Ketua Umum KTI, Aloysius Maria Tjahja Adji, dalam pernyataan resminya di Jakarta, Sabtu (21/9/2024) lalu, menyampaikan bahwa pihaknya sangat berharap pemerintah mempertimbangkan dengan bijak permohonan tersebut.
Menurutnya, thrifting atau penjualan pakaian bekas sangat berperan penting bagi ekonomi masyarakat kecil, khususnya dalam mendukung ekonomi sirkular.
"Kami pengurus yayasan menyatakan bahwa pakaian bekas justru mendukung ekonomi sirkular serta lebih ramah lingkungan karena dapat meminimalkan sampah rumah tangga," kata Maria dikutip ANTARA.
Dalam surat resmi yang dikirimkan oleh KTI, mereka mengusulkan agar impor pakaian bekas bisa diperbolehkan dalam skala yang terbatas, baik dari segi jumlah maupun volume.
KTI juga menyarankan agar pelabuhan-pelabuhan tertentu ditunjuk sebagai pintu masuk barang-barang impor ini untuk memudahkan pengawasan.

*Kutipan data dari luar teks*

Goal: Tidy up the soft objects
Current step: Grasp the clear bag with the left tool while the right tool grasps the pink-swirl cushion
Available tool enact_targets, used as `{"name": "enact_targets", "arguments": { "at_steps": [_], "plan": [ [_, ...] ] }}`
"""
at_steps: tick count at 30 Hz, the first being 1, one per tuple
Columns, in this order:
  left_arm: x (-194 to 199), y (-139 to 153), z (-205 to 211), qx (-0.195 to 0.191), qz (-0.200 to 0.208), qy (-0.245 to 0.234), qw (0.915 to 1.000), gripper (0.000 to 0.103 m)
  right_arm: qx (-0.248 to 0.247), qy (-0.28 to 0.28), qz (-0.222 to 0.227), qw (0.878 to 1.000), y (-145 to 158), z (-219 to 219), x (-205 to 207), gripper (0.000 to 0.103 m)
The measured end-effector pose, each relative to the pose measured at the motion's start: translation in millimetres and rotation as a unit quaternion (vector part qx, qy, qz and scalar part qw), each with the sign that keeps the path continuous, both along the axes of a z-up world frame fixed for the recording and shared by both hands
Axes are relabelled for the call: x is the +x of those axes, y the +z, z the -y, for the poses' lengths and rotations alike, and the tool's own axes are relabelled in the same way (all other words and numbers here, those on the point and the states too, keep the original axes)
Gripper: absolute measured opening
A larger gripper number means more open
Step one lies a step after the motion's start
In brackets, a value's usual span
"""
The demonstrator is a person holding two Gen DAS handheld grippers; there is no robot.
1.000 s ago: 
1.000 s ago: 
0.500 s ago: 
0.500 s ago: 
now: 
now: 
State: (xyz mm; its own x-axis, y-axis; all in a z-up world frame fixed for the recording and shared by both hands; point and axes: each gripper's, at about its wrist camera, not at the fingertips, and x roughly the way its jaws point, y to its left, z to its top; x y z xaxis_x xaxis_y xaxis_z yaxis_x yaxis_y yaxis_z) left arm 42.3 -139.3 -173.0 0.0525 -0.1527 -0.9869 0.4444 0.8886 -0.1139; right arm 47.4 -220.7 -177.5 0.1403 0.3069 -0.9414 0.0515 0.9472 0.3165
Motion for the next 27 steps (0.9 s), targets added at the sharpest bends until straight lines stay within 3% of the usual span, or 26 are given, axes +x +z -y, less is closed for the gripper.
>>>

Lebih jauh lagi, KTI meminta Kemendag melakukan kajian lebih lanjut terkait dasar-dasar yang menjadi landasan penerbitan aturan tersebut. Mereka juga menegaskan bahwa jika permohonan diskresi ini tidak dipenuhi, KTI akan mempertimbangkan untuk menempuh jalur hukum guna melakukan revisi terhadap Permendag tersebut.
Aloysius mengungkapkan bahwa thrifting kini telah menjadi bagian dari gaya hidup masyarakat, terutama di kalangan generasi muda. Berdasarkan data yang dimiliki oleh KTI, hampir 50 persen anak muda di Indonesia telah mencoba membeli pakaian bekas, menandakan bahwa tren ini semakin populer.
Ia menekankan bahwa larangan impor pakaian bekas yang beralasan melindungi industri tekstil nasional dinilai tidak sepenuhnya akurat. Menurutnya, masalah yang dihadapi oleh sejumlah pabrik pakaian di Indonesia lebih disebabkan oleh persoalan manajemen dan keuangan internal, bukan semata-mata karena kompetisi dengan produk thrifting.
Satu hal lain yang disoroti oleh KTI adalah adanya kebijakan yang dianggap tidak konsisten. Pemerintah Indonesia memperbolehkan impor barang bekas lain seperti pesawat, kapal, dan alat medis, tetapi di sisi lain melarang impor pakaian bekas yang dianggap tidak berisiko tinggi bagi masyarakat.
KTI juga menyoroti bagaimana negara tetangga seperti Malaysia dan Timor Leste justru memanfaatkan impor pakaian bekas sebagai sumber pendapatan negara. Mereka berharap Indonesia bisa belajar dari kebijakan negara-negara tersebut, sehingga regulasi yang diterapkan bisa lebih adil bagi semua pihak.
Permohonan diskresi terbatas ini menjadi salah satu langkah yang diambil oleh KTI untuk mempertahankan keberlangsungan bisnis thrifting di Indonesia.
Jika usulan ini tidak direspons oleh pemerintah, KTI berencana melakukan advokasi hukum guna memastikan hak para pelaku usaha tetap terlindungi.
Dalam pandangan KTI, pakaian bekas bukan hanya sekadar komoditas, tetapi juga solusi bagi tantangan lingkungan dan ekonomi yang dihadapi oleh masyarakat kecil.